Problem details: Scan the records for lines holding "handed". Say how many there are and give nothing else.

Records excerpted from a collection:
========================================================================

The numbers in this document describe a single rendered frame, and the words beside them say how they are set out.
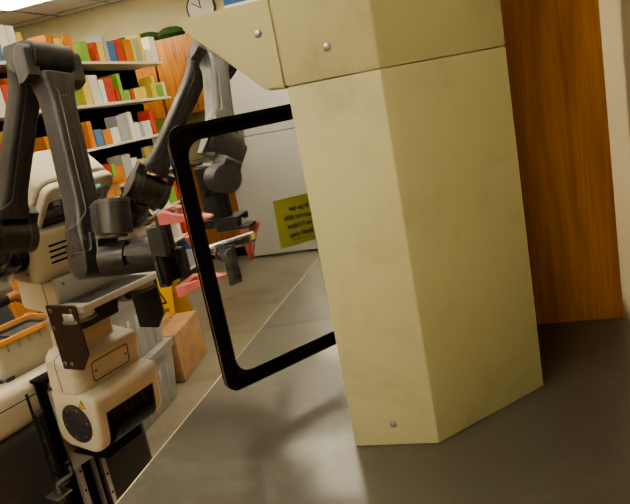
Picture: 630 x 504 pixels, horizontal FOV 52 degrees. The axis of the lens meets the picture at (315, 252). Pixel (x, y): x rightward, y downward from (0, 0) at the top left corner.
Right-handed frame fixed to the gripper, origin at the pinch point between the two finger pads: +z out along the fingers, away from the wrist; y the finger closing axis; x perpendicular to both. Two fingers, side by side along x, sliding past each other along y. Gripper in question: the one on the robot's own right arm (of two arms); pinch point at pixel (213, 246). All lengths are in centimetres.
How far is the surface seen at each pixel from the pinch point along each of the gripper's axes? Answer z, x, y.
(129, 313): -126, 164, -63
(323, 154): 24.7, -17.7, 13.3
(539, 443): 45, -19, -25
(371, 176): 30.0, -17.7, 9.9
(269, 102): -137, 470, 18
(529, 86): 51, 19, 15
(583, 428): 51, -16, -25
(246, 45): 18.0, -17.7, 27.0
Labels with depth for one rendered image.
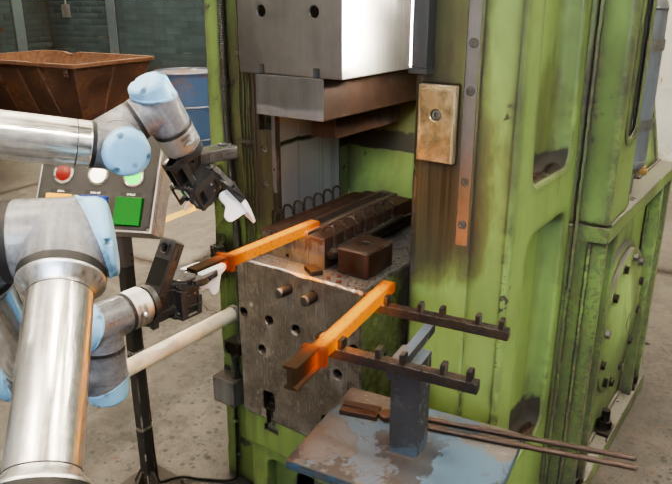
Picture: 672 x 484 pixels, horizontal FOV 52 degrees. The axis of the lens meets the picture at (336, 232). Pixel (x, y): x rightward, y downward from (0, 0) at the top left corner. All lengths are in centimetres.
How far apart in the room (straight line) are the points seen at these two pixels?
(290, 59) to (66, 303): 87
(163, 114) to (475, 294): 82
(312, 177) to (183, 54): 771
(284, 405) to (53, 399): 105
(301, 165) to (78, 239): 108
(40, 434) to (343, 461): 71
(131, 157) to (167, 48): 869
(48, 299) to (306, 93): 85
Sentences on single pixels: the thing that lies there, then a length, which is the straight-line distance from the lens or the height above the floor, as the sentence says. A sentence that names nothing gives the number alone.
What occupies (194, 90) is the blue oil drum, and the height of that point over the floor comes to 74.
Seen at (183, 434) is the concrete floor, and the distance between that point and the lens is 271.
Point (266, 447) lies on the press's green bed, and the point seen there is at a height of 37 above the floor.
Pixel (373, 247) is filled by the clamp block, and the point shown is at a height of 98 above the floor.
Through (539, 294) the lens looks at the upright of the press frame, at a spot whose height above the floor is 75.
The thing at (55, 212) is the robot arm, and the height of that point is 127.
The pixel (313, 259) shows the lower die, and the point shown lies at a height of 93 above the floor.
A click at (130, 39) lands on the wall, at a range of 1025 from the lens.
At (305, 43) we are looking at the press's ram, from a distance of 157.
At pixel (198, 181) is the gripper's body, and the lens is 136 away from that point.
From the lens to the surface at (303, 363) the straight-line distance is 117.
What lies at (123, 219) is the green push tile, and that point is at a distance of 186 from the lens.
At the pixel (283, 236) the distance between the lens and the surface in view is 161.
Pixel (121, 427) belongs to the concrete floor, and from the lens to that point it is 281.
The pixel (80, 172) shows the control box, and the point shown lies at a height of 109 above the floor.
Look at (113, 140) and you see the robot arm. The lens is 112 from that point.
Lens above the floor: 155
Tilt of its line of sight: 19 degrees down
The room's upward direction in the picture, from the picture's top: straight up
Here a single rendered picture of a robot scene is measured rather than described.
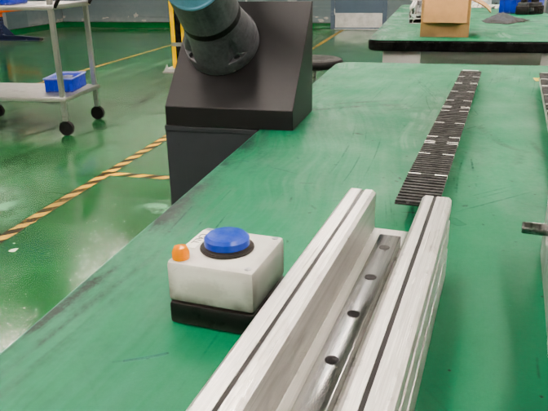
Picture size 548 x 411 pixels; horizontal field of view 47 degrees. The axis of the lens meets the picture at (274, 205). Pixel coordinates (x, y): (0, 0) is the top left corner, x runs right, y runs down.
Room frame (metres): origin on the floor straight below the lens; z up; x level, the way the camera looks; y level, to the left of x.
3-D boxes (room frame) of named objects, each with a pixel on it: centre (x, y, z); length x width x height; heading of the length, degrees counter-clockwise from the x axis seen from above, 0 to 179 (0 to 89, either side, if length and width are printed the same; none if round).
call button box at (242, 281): (0.50, 0.03, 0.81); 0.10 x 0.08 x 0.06; 70
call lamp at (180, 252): (0.49, 0.08, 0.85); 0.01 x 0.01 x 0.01
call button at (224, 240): (0.51, 0.04, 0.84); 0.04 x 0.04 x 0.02
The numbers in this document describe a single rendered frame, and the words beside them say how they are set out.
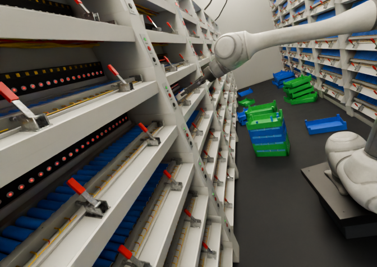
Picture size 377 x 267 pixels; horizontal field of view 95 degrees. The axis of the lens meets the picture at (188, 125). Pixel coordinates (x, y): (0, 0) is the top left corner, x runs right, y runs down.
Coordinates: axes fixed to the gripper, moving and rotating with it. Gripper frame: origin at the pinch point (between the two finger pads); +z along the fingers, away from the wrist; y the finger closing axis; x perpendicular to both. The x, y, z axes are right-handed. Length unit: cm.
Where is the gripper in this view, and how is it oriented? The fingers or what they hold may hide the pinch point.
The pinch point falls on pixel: (182, 94)
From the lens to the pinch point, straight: 95.9
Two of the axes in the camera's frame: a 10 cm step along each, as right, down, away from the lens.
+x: -5.9, -7.8, -2.0
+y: 2.5, -4.1, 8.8
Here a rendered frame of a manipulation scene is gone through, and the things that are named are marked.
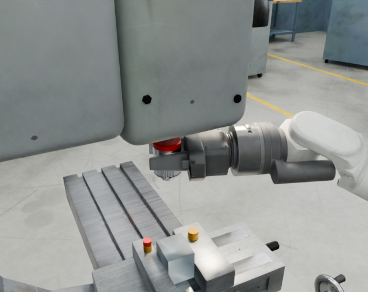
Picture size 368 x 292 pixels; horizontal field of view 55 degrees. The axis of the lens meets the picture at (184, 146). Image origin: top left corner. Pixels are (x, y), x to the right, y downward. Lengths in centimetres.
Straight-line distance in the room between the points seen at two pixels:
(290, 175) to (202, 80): 22
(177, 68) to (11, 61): 18
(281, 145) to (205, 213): 194
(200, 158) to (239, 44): 18
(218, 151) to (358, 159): 21
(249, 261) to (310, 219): 185
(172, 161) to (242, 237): 31
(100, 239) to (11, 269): 144
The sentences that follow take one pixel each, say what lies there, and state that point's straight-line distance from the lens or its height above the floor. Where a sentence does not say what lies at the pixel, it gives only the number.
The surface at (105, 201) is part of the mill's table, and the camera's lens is 104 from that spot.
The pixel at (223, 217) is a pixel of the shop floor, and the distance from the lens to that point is 246.
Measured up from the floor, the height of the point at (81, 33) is 146.
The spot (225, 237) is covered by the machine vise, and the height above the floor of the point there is 100.
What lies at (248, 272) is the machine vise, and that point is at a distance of 73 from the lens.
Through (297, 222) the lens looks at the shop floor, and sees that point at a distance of 252.
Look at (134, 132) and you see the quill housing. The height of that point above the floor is 134.
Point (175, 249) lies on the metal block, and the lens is 67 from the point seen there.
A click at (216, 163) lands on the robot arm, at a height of 125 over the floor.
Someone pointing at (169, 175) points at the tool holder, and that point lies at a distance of 58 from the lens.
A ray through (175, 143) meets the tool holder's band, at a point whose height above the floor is 127.
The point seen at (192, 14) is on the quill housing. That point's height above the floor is 147.
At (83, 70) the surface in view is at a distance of 37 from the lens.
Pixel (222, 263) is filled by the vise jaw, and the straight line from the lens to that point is 68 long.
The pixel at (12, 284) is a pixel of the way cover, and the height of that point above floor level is 94.
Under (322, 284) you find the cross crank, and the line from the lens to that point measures 126.
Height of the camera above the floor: 152
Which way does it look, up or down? 27 degrees down
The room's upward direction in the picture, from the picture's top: straight up

========================================================================

Answer: 2